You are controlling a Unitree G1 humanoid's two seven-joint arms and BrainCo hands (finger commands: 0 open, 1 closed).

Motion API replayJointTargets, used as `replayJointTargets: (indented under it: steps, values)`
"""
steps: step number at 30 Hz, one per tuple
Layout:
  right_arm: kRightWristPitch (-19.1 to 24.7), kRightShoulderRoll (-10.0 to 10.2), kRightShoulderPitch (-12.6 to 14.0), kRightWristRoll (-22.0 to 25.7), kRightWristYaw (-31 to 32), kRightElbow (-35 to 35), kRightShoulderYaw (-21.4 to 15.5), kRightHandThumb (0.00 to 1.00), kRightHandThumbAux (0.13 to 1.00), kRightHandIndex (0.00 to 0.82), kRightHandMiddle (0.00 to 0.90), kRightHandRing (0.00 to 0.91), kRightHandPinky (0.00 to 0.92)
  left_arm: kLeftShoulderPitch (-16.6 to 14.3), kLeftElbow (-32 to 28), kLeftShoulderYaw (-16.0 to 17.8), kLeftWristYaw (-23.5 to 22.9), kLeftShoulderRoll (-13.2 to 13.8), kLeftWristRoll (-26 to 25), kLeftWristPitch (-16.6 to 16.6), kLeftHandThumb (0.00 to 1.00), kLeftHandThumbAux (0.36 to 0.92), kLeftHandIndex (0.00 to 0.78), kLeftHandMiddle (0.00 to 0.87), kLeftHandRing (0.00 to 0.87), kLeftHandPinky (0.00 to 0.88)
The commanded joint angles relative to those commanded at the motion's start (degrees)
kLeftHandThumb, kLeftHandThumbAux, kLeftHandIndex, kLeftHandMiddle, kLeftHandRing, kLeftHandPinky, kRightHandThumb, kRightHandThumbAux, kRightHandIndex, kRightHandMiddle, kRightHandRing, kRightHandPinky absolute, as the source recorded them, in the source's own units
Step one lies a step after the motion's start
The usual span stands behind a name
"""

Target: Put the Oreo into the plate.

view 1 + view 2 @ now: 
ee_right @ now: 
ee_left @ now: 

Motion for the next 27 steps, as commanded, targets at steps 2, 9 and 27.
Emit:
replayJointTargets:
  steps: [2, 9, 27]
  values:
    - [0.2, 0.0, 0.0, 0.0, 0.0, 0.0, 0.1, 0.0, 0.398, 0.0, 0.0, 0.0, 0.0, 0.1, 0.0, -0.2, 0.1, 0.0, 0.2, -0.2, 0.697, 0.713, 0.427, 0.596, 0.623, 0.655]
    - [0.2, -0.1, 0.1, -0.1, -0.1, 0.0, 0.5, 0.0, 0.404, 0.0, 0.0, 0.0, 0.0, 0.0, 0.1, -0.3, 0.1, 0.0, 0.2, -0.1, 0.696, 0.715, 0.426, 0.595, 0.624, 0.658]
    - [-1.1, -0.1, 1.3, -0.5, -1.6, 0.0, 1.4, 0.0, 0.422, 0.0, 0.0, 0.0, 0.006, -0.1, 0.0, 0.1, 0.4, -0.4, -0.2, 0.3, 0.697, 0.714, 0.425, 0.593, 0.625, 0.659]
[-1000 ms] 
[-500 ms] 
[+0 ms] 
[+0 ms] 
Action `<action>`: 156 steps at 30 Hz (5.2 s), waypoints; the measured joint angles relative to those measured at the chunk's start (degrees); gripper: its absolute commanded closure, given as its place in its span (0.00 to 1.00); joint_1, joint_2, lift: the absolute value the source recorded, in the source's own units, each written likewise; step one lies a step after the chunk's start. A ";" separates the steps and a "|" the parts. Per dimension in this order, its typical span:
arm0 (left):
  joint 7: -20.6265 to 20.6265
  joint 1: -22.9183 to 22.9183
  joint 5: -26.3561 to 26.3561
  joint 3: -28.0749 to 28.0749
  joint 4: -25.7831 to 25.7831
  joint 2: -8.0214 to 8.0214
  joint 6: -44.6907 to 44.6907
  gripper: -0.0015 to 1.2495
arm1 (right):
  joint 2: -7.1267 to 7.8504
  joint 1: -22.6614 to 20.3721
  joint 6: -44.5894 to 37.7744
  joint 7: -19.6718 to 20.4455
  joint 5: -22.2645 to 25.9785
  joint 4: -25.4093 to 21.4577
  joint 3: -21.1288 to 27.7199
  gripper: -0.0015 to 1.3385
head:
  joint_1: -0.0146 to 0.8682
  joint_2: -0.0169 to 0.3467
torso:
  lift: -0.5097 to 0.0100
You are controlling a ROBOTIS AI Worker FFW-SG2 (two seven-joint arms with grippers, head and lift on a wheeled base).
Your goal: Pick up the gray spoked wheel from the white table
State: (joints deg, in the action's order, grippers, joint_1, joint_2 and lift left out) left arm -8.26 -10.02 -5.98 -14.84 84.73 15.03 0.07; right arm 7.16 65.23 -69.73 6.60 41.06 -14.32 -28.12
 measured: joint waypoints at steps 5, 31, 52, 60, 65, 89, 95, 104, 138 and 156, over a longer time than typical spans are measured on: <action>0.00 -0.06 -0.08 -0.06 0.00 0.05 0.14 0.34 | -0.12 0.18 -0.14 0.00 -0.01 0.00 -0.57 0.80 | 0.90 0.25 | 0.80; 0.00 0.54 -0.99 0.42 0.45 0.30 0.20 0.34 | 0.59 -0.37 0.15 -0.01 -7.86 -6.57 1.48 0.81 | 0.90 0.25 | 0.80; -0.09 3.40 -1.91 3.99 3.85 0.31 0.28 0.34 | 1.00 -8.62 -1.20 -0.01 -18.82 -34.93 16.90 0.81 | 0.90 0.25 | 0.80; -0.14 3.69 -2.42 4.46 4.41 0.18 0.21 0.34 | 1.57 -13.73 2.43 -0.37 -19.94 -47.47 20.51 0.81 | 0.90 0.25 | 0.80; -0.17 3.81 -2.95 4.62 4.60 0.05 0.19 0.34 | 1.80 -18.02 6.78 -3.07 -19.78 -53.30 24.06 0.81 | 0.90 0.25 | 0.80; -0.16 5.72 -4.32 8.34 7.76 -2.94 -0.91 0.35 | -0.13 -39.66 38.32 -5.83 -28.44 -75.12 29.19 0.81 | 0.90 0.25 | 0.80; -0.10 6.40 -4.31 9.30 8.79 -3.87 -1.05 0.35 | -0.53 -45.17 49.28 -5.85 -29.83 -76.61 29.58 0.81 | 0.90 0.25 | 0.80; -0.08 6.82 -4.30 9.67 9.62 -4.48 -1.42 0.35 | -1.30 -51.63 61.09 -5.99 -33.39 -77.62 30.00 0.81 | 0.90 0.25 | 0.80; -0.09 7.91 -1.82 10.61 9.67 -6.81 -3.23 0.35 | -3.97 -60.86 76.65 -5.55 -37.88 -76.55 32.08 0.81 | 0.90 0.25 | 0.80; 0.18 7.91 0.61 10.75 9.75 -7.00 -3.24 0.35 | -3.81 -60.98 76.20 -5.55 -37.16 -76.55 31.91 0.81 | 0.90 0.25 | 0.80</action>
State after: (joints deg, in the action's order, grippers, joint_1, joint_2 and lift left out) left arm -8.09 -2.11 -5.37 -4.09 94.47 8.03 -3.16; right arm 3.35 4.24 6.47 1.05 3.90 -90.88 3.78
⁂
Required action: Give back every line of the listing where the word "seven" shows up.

Result:
You are controlling a Unitree G1 humanoid's two seven-joint arms and BrainCo hands (finger commands: 0 open, 1 closed).
You are controlling a ROBOTIS AI Worker FFW-SG2 (two seven-joint arms with grippers, head and lift on a wheeled base).

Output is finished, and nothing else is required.